As you can see, I can always create next because I can just use the default constructor Ref{List{T}}() which works for any T!

But what about T itself? As you can see in the above example, I’m just using zero, because that is defined for numerical types and vectors which is what I mostly care about. But what about general T? I don’t actually want to access .value if it is uninitialized, but I don’t want to have to make this a mutable struct either (giving me undef), because then I can’t statically compile it!

Also, you can’t statically compile Union, so I couldn’t get away with Union{T,Nothing} either.

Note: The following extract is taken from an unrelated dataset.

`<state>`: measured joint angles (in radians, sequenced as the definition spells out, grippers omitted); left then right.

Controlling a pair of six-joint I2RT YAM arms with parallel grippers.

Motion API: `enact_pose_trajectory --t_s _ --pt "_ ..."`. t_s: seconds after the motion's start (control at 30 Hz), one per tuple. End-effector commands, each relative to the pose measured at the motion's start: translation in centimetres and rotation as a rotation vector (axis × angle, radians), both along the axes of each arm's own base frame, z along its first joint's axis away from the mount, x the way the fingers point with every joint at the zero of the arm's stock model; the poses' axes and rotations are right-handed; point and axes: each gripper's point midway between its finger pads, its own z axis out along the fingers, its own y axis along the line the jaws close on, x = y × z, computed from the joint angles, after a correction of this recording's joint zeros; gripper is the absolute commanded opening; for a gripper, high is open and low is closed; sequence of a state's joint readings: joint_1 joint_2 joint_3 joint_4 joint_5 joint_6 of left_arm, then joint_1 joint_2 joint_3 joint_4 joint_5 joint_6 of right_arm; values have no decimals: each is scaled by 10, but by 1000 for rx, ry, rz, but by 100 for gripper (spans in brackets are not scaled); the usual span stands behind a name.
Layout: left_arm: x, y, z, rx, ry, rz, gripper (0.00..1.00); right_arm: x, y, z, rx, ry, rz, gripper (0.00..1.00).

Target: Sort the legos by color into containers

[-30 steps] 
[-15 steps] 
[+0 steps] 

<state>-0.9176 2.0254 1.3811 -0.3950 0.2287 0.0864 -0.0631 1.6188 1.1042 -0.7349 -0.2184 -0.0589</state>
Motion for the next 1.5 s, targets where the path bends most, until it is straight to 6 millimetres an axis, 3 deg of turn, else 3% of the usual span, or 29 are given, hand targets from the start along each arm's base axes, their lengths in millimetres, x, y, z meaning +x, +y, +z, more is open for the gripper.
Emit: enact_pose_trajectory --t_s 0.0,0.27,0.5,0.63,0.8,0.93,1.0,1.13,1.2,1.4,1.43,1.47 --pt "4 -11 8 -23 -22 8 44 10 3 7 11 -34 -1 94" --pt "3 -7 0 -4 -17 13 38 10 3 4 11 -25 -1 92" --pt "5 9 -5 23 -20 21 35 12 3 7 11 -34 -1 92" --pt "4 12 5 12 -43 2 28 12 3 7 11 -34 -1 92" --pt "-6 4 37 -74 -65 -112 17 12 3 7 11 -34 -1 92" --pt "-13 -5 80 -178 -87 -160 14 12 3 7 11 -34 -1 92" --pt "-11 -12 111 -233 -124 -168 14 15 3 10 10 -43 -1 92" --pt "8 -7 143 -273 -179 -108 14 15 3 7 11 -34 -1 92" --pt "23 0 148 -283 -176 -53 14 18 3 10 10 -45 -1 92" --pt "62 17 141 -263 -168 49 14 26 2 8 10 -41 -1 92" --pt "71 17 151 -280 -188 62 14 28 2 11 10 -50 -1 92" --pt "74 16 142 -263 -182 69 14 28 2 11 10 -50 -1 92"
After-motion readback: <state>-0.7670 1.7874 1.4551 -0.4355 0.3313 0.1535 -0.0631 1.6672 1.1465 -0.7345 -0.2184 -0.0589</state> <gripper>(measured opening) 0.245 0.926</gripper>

Basically, how can I create a default or otherwise uninitialized singleton for arbitrary T when zero is not defined?

jling · February 21, 2024, 9:47pm

in this specific case I feel like this is just wrong, seems to me it should be:

List(value::_T, next::List{_T}) where {_T} = new{_T}(value,, Ref(next))

Sukera · February 21, 2024, 9:53pm

What you’re trying to do doesn’t really make sense to me - your List(::List) constructor prepends an element(?) but doesn’t initialize that?

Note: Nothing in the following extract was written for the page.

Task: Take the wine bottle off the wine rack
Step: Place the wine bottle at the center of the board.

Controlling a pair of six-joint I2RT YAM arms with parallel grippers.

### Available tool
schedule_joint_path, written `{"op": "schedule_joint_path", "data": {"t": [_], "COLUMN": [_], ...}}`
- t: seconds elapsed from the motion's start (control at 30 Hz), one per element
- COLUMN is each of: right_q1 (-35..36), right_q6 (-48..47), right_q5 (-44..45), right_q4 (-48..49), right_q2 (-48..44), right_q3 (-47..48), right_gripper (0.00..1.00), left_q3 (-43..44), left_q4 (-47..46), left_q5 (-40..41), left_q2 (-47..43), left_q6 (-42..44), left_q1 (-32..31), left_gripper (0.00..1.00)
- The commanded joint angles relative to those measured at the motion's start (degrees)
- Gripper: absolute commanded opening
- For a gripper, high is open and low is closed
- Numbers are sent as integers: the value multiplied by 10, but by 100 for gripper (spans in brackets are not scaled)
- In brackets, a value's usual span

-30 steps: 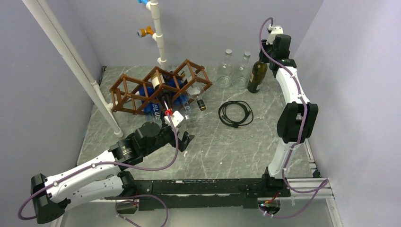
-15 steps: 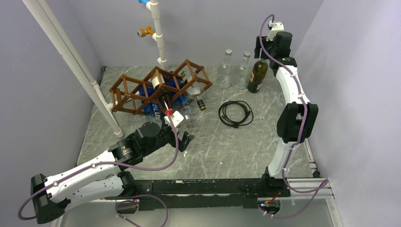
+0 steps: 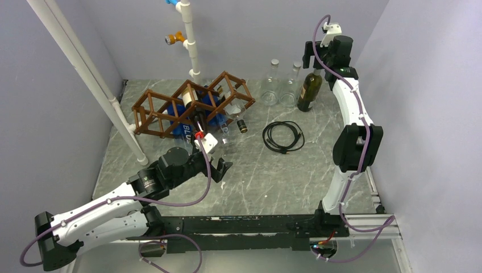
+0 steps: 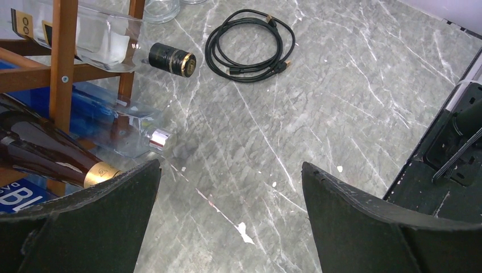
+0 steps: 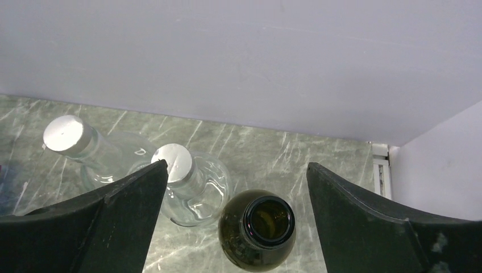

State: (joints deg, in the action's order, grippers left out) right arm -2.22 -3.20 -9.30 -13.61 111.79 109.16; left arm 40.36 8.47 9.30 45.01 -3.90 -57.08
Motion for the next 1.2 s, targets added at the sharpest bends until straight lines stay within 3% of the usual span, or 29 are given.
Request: {"op": "schedule_joint_path", "data": {"t": [0.0, 0.4, 0.7, 1.17], "right_q1": [-1, -1, -2, -2], "right_q6": [-4, -27, -96, -143], "right_q5": [-4, -8, -129, -285], "right_q4": [13, -3, -78, -107], "right_q2": [-42, -75, -153, -363], "right_q3": [40, 50, 26, -194], "right_gripper": [96, 97, 99, 100], "left_q3": [17, 17, 19, 59], "left_q4": [-8, -12, -19, 3], "left_q5": [-2, -9, -21, -20], "left_q2": [-11, -23, -36, -28], "left_q6": [-8, -19, -36, -73], "left_q1": [2, 2, 2, 4], "left_gripper": [100, 99, 100, 100]}}
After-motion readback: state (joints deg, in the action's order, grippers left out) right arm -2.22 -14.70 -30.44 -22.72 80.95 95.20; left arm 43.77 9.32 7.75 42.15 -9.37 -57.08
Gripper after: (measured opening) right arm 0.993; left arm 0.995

In general, there is no safe “default” value for arbitrary T that you can use - you’ll need an already existing object to prepend.

CameronBieganek · February 21, 2024, 9:56pm

I think the way to do this is to use incomplete initialization, something like this:

struct List{T}
    value::T
    next::List{T}

    List(value::T) where T = new{T}(value)
    List(value::T, list::List{T}) where T = new{T}(value, list)
end

julia> l1 = List(1)
List{Int64}(1, #undef)

julia> l2 = List(2, l1)
List{Int64}(2, List{Int64}(1, #undef))

Sukera · February 21, 2024, 9:59pm

No, that requires checking whether next is defined. There’s a better way for doing that, without initialization issues:

struct List{T}
    value::T
    next::Base.RefValue{List{T}}

    List(value::T, list::List{T}) where T = new{T}(value, list)
    function List(value::T) where T
          list = new{T}(value, Ref{List{T}}())
          list.next[] = list
          list
    end
end

When looking for the end of the list, you can check whether list === list.next[]. If they’re the same object, you’re at the end of the list. There’s never an uninitialized field, so you’re preserving type safety and always get a valid List object.

MilesCranmer · February 21, 2024, 10:03pm

Sorry I wasn’t expecting people to discuss the type itself, I just wanted the List to act as a simpler discussion point.

The actual type is Node{T} in DynamicExpressions.jl:

github.com

SymbolicML/DynamicExpressions.jl/blob/4bd83e97d23ebb3fbde57f720b0265c5ecc33881/src/Equation.jl#L98-L112


      
          mutable struct Node{T} <: AbstractExpressionNode{T}
              degree::UInt8  # 0 for constant/variable, 1 for cos/sin, 2 for +/* etc.
              constant::Bool  # false if variable
              val::T  # If is a constant, this stores the actual value
              # ------------------- (possibly undefined below)
              feature::UInt16  # If is a variable (e.g., x in cos(x)), this stores the feature index.
              op::UInt8  # If operator, this is the index of the operator in operators.binops, or operators.unaops
              l::Node{T}  # Left child node. Only defined for degree=1 or degree=2.
              r::Node{T}  # Right child node. Only defined for degree=2. 
          
              #################
              ## Constructors:
              #################
              Node{_T}() where {_T} = new{_T}()
          end

Which as you can see is a sum-type of four node types: a constant (with value ::T), a feature (with index ::UInt16), a 1-ary operator, and a 2-ary operator.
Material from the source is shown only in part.